\name{sigest}
\alias{sigest}
\alias{sigest,formula-method}
\alias{sigest,matrix-method}

\title{Hyperparameter estimation for the Gaussian Radial Basis kernel}
\description{
 Given a range of values for the "sigma" inverse width parameter in the Gaussian Radial Basis kernel
 for use with Support Vector Machines. The estimation is based on the
 data to be used.  
}
\usage{
\S4method{sigest}{formula}(x, data=NULL, frac = 0.5, na.action = na.omit, scaled = TRUE)
\S4method{sigest}{matrix}(x, frac = 0.5, scaled = TRUE, na.action = na.omit)
}

\arguments{
  \item{x}{a symbolic description of the model upon the estimation is
    based. When not using a formula x is a matrix or vector
    containing the data}
 \item{data}{an optional data frame containing the variables in the model.
          By default the variables are taken from the environment which
          `ksvm' is called from.}

\item{frac}{Fraction of data to use for estimation. By default a quarter
  of the data is used to estimate the range of the sigma hyperparameter.}
	
	\item{scaled}{A logical vector indicating the variables to be
    scaled. If \code{scaled} is of length 1, the value is recycled as
    many times as needed and all non-binary variables are scaled.
    Per default, data are scaled internally to zero mean and unit
    variance
    (since this the default action in \code{ksvm} as well). The center and scale
    values are returned and used for later predictions. }
  \item{na.action}{A function to specify the action to be taken if \code{NA}s are
          found. The default action is \code{na.omit}, which leads to rejection of cases
          with missing values on any required variable. An alternative
	  is \code{na.fail}, which causes an error if \code{NA} cases
	  are found. (NOTE: If given, this argument must be named.)}
 
}



\details{
\code{sigest} estimates the range of values for the sigma parameter
which would return good results when used with a Support Vector
Machine (\code{ksvm}).

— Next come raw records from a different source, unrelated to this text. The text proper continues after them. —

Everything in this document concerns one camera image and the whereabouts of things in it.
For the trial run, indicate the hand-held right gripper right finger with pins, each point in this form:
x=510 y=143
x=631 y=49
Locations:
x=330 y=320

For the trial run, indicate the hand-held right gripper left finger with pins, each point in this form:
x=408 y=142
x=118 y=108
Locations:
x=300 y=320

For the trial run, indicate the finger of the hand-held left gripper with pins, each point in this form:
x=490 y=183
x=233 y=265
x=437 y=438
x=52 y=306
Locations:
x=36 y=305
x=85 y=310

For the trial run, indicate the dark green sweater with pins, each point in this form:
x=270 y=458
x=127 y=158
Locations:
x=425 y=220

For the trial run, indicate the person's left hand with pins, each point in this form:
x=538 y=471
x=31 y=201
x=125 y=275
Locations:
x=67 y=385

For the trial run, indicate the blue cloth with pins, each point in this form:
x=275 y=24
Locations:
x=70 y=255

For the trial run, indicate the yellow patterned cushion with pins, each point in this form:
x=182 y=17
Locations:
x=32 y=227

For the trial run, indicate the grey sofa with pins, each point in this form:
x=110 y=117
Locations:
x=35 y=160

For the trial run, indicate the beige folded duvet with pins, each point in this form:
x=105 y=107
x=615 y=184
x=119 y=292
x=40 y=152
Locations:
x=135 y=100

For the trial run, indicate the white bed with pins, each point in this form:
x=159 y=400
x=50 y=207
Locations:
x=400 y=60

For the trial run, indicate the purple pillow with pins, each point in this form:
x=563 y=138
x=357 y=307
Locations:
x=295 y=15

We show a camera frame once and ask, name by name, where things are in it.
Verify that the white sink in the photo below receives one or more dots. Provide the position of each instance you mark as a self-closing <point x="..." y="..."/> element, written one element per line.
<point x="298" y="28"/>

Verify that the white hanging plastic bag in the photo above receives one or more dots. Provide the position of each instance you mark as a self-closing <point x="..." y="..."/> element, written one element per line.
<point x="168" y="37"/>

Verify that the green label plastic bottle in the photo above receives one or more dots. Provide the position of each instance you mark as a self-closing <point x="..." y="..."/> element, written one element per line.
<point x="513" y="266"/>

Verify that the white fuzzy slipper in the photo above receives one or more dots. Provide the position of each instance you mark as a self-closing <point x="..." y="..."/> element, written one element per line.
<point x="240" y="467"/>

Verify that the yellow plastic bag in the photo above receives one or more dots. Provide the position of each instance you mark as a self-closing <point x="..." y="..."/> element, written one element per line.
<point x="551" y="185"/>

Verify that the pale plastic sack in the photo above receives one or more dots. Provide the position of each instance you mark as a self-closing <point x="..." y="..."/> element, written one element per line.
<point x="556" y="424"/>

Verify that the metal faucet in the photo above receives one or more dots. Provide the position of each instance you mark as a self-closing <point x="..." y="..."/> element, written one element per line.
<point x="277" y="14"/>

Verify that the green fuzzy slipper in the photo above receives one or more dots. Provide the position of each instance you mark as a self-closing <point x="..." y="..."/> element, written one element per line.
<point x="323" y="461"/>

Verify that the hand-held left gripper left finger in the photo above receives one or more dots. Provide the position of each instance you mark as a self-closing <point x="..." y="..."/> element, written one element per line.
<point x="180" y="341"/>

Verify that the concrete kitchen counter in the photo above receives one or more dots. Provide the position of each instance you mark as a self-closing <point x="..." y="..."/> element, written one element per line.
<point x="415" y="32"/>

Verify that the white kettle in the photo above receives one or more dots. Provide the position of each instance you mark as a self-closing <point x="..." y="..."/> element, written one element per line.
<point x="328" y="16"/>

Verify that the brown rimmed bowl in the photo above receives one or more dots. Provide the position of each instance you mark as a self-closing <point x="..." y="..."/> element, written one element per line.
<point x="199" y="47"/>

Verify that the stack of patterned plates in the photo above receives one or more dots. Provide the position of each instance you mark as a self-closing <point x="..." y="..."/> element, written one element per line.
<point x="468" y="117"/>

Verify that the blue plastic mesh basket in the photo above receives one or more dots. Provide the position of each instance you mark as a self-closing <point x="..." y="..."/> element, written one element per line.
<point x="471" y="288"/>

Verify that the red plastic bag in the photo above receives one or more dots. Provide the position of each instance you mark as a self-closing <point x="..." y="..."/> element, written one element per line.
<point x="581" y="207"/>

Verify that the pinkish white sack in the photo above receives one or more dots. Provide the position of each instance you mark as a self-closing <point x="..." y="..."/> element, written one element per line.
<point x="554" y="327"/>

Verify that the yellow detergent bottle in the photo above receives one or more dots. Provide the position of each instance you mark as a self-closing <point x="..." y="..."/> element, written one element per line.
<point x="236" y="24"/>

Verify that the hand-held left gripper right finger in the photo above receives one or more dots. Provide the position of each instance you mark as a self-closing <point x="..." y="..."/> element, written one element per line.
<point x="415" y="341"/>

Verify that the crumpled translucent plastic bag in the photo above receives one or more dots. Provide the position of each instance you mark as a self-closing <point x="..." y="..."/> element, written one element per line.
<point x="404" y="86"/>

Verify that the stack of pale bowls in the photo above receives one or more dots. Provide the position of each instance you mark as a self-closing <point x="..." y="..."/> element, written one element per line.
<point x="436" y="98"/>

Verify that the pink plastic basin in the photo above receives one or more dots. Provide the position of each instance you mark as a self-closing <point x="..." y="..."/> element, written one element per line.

The estimation is based upon the 0.1 and 0.9 quantile 
of \eqn{\|x -x'\|^2}. Basically any value in between those two bounds will
produce good results.
}
\value{
  Returns a vector of length 3 defining the range (0.1 quantile, median
  and 0.9 quantile) of
  the sigma hyperparameter. 
  }
\references{ B. Caputo, K. Sim, F. Furesjo, A. Smola, \cr
\emph{Appearance-based object recognition using SVMs: which kernel should I use?}\cr
Proc of NIPS workshop on Statitsical methods for computational experiments in visual processing and computer vision, Whistler, 2002.
}
\author{Alexandros Karatzoglou \cr 
  \email{alexandros.karatzoglou@ci.tuwien.ac.at}}



\seealso{\code{\link{ksvm}}}
\examples{

## estimate good sigma values for promotergene
data(promotergene)
srange <- sigest(Class~.,data = promotergene)
srange

s <- srange[2]
s
## create test and training set
ind <- sample(1:dim(promotergene)[1],20)
genetrain <- promotergene[-ind, ]
genetest <- promotergene[ind, ]

## train a support vector machine
gene <- ksvm(Class~.,data=genetrain,kernel="rbfdot",
             kpar=list(sigma = s),C=50,cross=3)
gene

## predict gene type on the test set
promoter <- predict(gene,genetest[,-1])

## Check results
table(promoter,genetest[,1])
}
\keyword{classif}
\keyword{regression}